When I started building browser-native chess analysis, I assumed multithreading support was a straightforward feature-detection problem.
If the browser exposed the right APIs, multithreaded Stockfish should work.
That assumption was clean, common, and wrong.
The original mental model
Most browser code follows a familiar rule: if the API exists, it is safe to use.
if ("IntersectionObserver" in window) {
// safe to use
}
I treated multithreaded engine startup the same way. If these checks passed, I expected startup to be reliable:
SharedArrayBufferexistscrossOriginIsolatedis true- Worker support is available
In theory, that stack should be enough.
In production, it was not.
What actually happened
Even with all capability signals present, startup could still fail.
Sometimes failure was obvious. Other times it was subtle:
- Workers initialized inconsistently
- The engine stalled after launch
- Behavior changed between environments with the same apparent support
- Certain startup and caching states produced hard-to-reproduce failures
From the outside, the browser looked fully compatible. At runtime, compatibility was conditional.
The shift: startup is a system, not a check
I stopped treating startup as a single yes/no decision and started treating it as a layered system:
- Capability detection
- Runtime probing
- Fallback behavior
- Failure classification
- Recovery logic
Each layer handled a different failure mode.
1) Capability detection is necessary, not sufficient
The baseline checks still matter. Without SharedArrayBuffer, cross-origin isolation, and workers, multithreading is not possible.
But those checks only answer: Could this work?
They do not answer: Will this work reliably right now?
2) Probe the engine, do not just trust the browser
After startup, the engine runs a short validation search.
If the probe behaves correctly, multithreaded mode is accepted. If the probe fails or looks unstable, the system falls back.
This validates runtime behavior directly instead of trusting capability signals as proof.
3) Fallback is part of the design, not an edge case
Even in capable environments, startup can fail for reasons outside normal feature checks.
So startup always includes a deterministic fallback path:
try multithreaded startup
↓
run probe validation
↓
success -> continue in multithread mode
failure -> switch to single-thread mode
Single-thread analysis is slower, but it preserves reliability and continuity.
4) Failure modes need distinct handling
Different failures should not collapse into one generic error.

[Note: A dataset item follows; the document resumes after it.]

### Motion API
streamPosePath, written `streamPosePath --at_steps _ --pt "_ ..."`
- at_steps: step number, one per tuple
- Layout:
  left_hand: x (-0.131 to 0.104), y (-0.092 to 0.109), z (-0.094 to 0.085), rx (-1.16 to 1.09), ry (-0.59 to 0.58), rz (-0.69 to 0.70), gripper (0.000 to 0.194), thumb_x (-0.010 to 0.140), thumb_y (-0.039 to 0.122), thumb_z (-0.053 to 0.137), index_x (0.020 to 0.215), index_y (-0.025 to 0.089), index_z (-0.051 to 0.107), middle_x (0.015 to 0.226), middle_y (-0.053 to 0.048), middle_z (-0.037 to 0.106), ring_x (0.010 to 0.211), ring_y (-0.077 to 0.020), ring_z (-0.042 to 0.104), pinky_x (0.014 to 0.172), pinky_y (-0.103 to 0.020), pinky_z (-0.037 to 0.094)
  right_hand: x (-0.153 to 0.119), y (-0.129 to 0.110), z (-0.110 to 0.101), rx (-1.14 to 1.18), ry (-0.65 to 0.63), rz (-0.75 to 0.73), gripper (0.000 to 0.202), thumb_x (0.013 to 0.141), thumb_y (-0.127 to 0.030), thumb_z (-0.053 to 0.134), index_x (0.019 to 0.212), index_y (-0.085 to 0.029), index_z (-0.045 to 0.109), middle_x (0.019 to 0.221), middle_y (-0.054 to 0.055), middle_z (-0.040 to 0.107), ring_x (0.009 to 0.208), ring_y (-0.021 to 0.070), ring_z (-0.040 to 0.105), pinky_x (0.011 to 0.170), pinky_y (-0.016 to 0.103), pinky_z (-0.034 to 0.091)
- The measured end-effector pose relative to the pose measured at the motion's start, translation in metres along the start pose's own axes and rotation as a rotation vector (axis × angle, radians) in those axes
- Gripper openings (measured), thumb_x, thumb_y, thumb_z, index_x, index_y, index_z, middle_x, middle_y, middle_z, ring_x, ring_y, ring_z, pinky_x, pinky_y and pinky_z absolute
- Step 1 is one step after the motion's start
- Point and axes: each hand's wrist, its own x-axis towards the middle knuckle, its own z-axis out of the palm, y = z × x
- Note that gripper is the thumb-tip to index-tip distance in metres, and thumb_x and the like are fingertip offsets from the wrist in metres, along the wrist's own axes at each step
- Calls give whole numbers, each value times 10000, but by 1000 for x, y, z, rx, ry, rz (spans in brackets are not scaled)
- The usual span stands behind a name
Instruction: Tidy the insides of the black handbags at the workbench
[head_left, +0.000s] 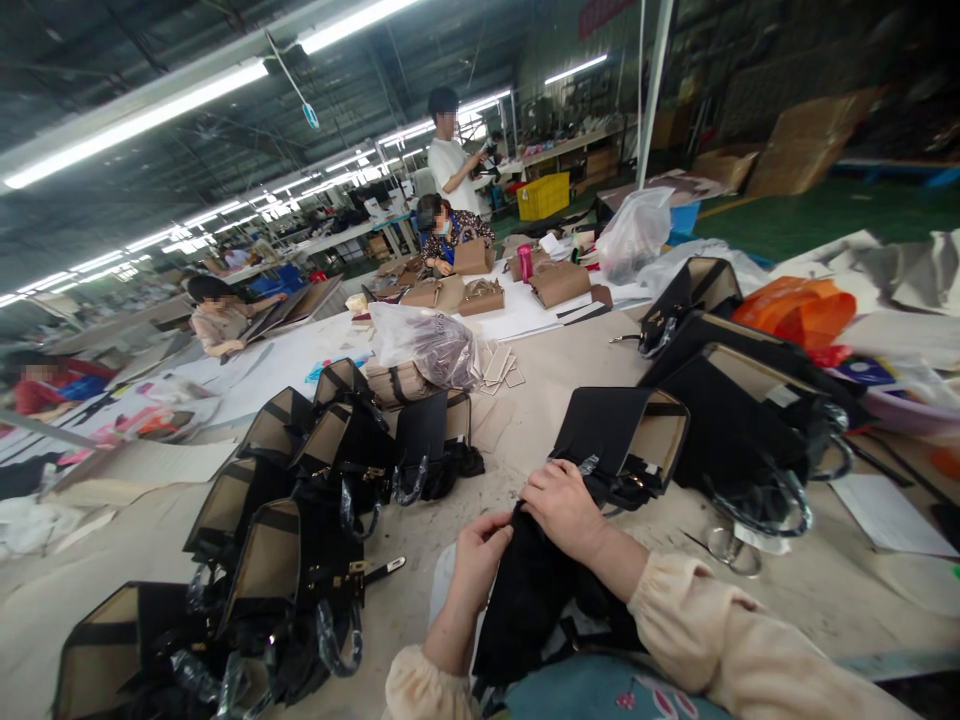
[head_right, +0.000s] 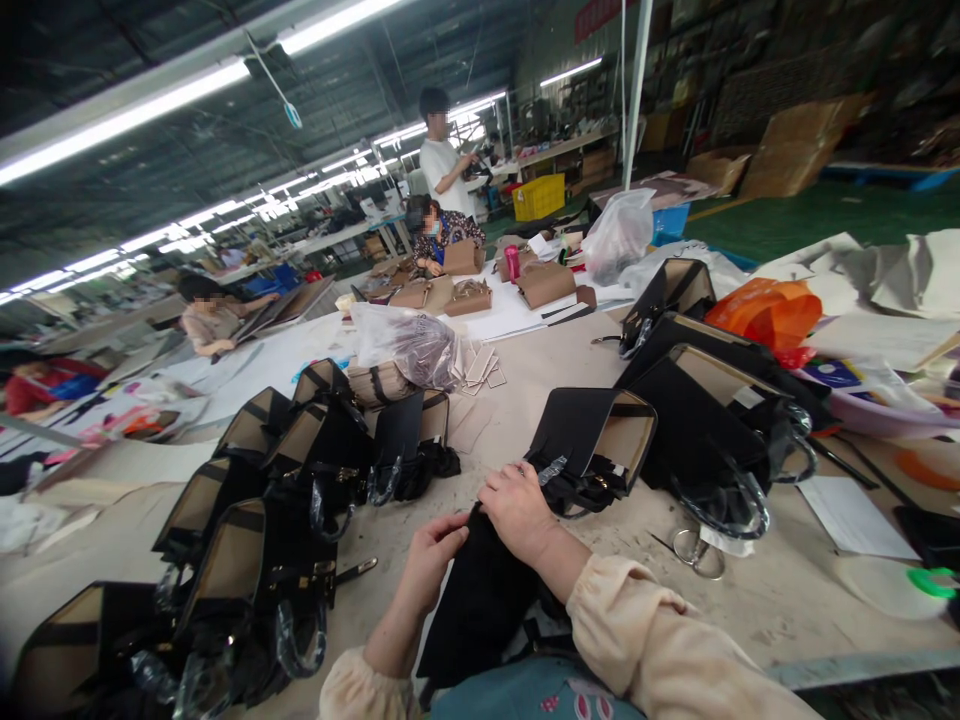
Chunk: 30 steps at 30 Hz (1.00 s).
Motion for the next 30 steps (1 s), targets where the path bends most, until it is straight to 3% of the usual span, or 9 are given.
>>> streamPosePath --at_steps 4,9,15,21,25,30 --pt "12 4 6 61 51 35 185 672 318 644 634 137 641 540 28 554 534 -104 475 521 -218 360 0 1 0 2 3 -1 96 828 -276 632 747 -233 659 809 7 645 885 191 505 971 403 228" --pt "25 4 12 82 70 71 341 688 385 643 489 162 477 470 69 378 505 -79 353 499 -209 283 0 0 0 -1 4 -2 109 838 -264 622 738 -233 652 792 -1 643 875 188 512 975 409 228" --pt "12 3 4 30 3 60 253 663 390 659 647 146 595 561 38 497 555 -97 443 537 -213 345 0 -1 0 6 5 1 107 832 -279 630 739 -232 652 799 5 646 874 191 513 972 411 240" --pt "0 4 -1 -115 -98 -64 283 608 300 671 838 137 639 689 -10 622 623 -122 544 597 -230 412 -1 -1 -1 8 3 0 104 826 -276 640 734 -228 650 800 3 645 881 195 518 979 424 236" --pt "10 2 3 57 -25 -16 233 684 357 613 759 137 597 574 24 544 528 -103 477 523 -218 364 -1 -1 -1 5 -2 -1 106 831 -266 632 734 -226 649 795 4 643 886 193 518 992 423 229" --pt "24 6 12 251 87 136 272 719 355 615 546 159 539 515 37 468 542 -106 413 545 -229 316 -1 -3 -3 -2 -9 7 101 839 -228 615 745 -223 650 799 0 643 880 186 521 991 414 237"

In practice, startup improved once failures were classified explicitly:
- Offline and engine assets not cached
- Engine runtime script failed to load
- Multithread probe failed
- Generic initialization failure
This improved both user messaging and operational debugging.
5) Long-running analysis needs recovery
Startup reliability is only part of the problem.
Long-running browser workloads can stall. Background tab throttling, worker hangs, and position-specific lockups all happen in real sessions.
So analysis runs with watchdog logic: if updates stop for too long, the run is restarted automatically.
To users, analysis continues. Internally, the system has recovered from a stalled engine.
What surprised me most
Getting Stockfish running in the browser was not the hard part.
Making browser-native analysis dependable under real-world conditions required significantly more system design than I expected.
The broader lesson
This changed how I think about browser capability checks.
Feature detection is necessary. It is not always sufficient.
For browser-native systems doing serious work, the safest approach is not to trust capability signals alone. It is to validate behavior directly, provide graceful fallback, and recover automatically when runtime conditions degrade.
Capability signals are permission, not proof.